In front of me, solid and radiant, stood the peak of the Parnassus. My spirit sang with the lyrics of the many, many poets blessed with divine inspiration. Softly, the dream invaded me again and left me surrounded by Apollo and Dionysus. The light faded and their images appeared diaphanous. Now clasping hands, now separating and dancing each of them to different rhythms, it was like a marvelous game of a dance, now rhythmic, now frantic. Between laurels and olive trees, in concert harmonic with the muses, Apollo moved beautiful and well planted. It was a triumph of calm beauty, and balance, of control of body and mind. Dionysus, shaking body and soul, surrounded by satyrs and bacchantes, pranced with violent gestures in a crazy, orgiastic dance weaving around. Then I opened my eyes and, around me, found nymphs and muses dancing to the rhythm of my heart.
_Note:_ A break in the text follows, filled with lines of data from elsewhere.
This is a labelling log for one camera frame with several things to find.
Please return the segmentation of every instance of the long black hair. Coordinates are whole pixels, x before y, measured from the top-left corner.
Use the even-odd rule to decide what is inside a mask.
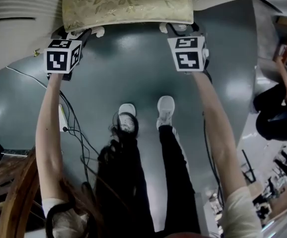
[[[46,235],[53,236],[53,217],[57,213],[74,209],[76,212],[87,214],[87,225],[80,238],[109,238],[129,236],[133,232],[132,213],[129,208],[131,198],[136,187],[131,172],[136,169],[133,153],[127,150],[127,145],[134,142],[137,145],[139,130],[138,120],[129,113],[120,115],[129,116],[134,130],[121,130],[119,119],[114,121],[110,128],[113,139],[105,146],[97,160],[98,172],[90,170],[96,176],[95,188],[84,182],[81,192],[78,193],[63,180],[60,182],[62,190],[68,195],[69,202],[51,208],[46,218]]]

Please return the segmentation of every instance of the cable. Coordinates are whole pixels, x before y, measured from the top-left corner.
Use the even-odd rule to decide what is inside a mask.
[[[253,171],[253,169],[252,169],[251,163],[249,162],[249,160],[248,160],[248,158],[247,158],[247,155],[246,155],[244,149],[242,149],[242,152],[243,152],[243,154],[244,154],[245,160],[246,160],[246,162],[247,162],[247,164],[248,164],[249,170],[250,170],[250,172],[251,172],[251,174],[252,174],[252,177],[253,177],[253,179],[254,179],[253,182],[256,182],[256,177],[255,177],[255,175],[254,175],[254,171]]]
[[[205,146],[206,146],[206,149],[207,149],[207,154],[208,154],[210,166],[211,166],[212,172],[214,174],[214,177],[215,177],[217,185],[218,185],[217,199],[218,199],[218,202],[220,203],[221,207],[223,208],[224,207],[224,200],[223,200],[222,188],[221,188],[221,184],[220,184],[220,181],[219,181],[216,169],[215,169],[214,160],[211,158],[210,151],[209,151],[205,119],[204,119],[203,131],[204,131],[204,141],[205,141]]]
[[[75,121],[77,123],[78,130],[79,130],[79,133],[80,133],[80,143],[81,143],[81,147],[82,147],[83,163],[85,164],[85,153],[84,153],[83,136],[82,136],[82,132],[81,132],[81,129],[80,129],[80,125],[79,125],[78,119],[77,119],[77,117],[75,115],[75,112],[74,112],[74,109],[73,109],[72,105],[70,104],[70,102],[68,101],[68,99],[66,98],[66,96],[64,95],[64,93],[62,91],[60,91],[60,96],[63,98],[63,100],[67,104],[67,106],[71,109],[72,114],[74,116],[74,127],[73,127],[73,129],[75,129]],[[86,180],[89,183],[88,171],[87,171],[87,167],[85,165],[84,165],[84,172],[85,172]]]
[[[80,132],[77,129],[69,129],[69,131],[76,131],[76,132]],[[87,142],[87,144],[89,145],[89,147],[91,149],[93,149],[93,151],[99,156],[99,153],[96,151],[96,149],[89,143],[88,139],[85,137],[85,135],[82,133],[83,138],[85,139],[85,141]]]
[[[35,80],[39,85],[41,85],[43,88],[47,89],[47,86],[46,86],[45,84],[43,84],[40,80],[36,79],[35,77],[33,77],[33,76],[31,76],[31,75],[28,75],[28,74],[25,74],[25,73],[23,73],[23,72],[21,72],[21,71],[18,71],[17,69],[13,69],[13,68],[11,68],[11,67],[9,67],[9,66],[6,66],[6,68],[7,68],[7,69],[10,69],[10,70],[13,70],[13,71],[15,71],[16,73],[19,73],[19,74],[21,74],[21,75],[28,76],[28,77],[32,78],[32,79]]]
[[[26,73],[23,73],[23,72],[21,72],[21,71],[19,71],[19,70],[17,70],[17,69],[11,68],[11,67],[9,67],[9,66],[6,66],[6,68],[9,69],[9,70],[12,70],[12,71],[14,71],[14,72],[16,72],[16,73],[18,73],[18,74],[21,74],[21,75],[28,76],[28,77],[32,78],[32,79],[33,79],[34,81],[36,81],[39,85],[41,85],[43,88],[47,89],[47,86],[46,86],[45,84],[43,84],[41,81],[39,81],[38,79],[36,79],[35,77],[33,77],[33,76],[31,76],[31,75],[28,75],[28,74],[26,74]],[[71,114],[71,113],[70,113],[70,110],[72,111],[72,114],[73,114],[73,116],[74,116],[74,124],[73,124],[73,133],[74,133],[74,134],[71,134],[71,133],[70,133],[70,134],[71,134],[71,135],[74,135],[74,136],[79,140],[79,142],[80,142],[80,144],[81,144],[81,148],[82,148],[82,158],[83,158],[82,163],[83,163],[83,165],[84,165],[84,171],[85,171],[86,180],[87,180],[87,182],[89,182],[87,167],[85,166],[86,163],[85,163],[84,147],[85,147],[88,151],[89,151],[89,149],[84,145],[84,143],[83,143],[83,137],[85,138],[85,140],[86,140],[86,142],[88,143],[88,145],[89,145],[97,154],[98,154],[98,152],[91,146],[91,144],[89,143],[89,141],[87,140],[87,138],[85,137],[85,135],[82,134],[81,129],[80,129],[79,122],[78,122],[77,117],[76,117],[75,112],[74,112],[74,109],[73,109],[72,105],[70,104],[70,102],[68,101],[68,99],[66,98],[66,96],[63,94],[62,91],[60,91],[60,97],[64,100],[65,104],[66,104],[67,107],[68,107],[69,119],[70,119],[70,114]],[[77,126],[78,126],[78,130],[75,130],[75,123],[76,123]],[[77,132],[80,133],[80,138],[77,137],[75,131],[77,131]]]

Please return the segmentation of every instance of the hand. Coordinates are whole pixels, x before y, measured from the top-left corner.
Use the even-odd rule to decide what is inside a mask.
[[[281,56],[277,56],[276,62],[280,62],[281,64],[283,64],[283,58]]]

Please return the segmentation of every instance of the shoe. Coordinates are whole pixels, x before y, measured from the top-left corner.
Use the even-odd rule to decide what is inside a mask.
[[[133,104],[125,103],[121,105],[118,110],[120,129],[124,132],[132,133],[135,131],[135,123],[131,116],[127,114],[132,114],[136,117],[136,108]]]
[[[158,101],[159,118],[157,129],[162,125],[172,126],[172,115],[174,113],[174,99],[171,96],[162,96]]]

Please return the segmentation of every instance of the concrete floor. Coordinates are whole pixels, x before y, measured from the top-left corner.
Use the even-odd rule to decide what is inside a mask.
[[[238,141],[248,115],[257,63],[252,0],[237,0],[195,12],[195,20],[206,28],[211,56],[208,70]],[[82,131],[98,150],[109,141],[108,127],[119,106],[124,102],[135,104],[140,124],[139,149],[158,231],[164,225],[166,183],[155,126],[157,101],[165,94],[174,97],[173,124],[188,157],[194,189],[204,192],[215,186],[215,179],[205,150],[201,100],[193,78],[175,70],[167,35],[159,31],[158,24],[111,25],[105,29],[102,38],[91,37],[71,82],[63,82],[62,91],[70,100]],[[25,58],[10,66],[47,82],[43,56]],[[44,92],[28,77],[7,69],[0,71],[3,147],[29,149],[34,145]],[[79,184],[84,181],[80,145],[69,134],[61,136],[65,171]]]
I crossed the Gulf of Corinth and, near the isthmus, south of the Parnassus, appeared, majestic, the city of Delphos. I went back to sit, this time on a bank of dark stone beside the Goddess Gaea. She was sad, and thinking of Uranus. From here I could see the imposing and splendid temple of Apollo with its Doric style and the peristyle and drums of the columns without base. Not far away a group of charioteers practiced for the games.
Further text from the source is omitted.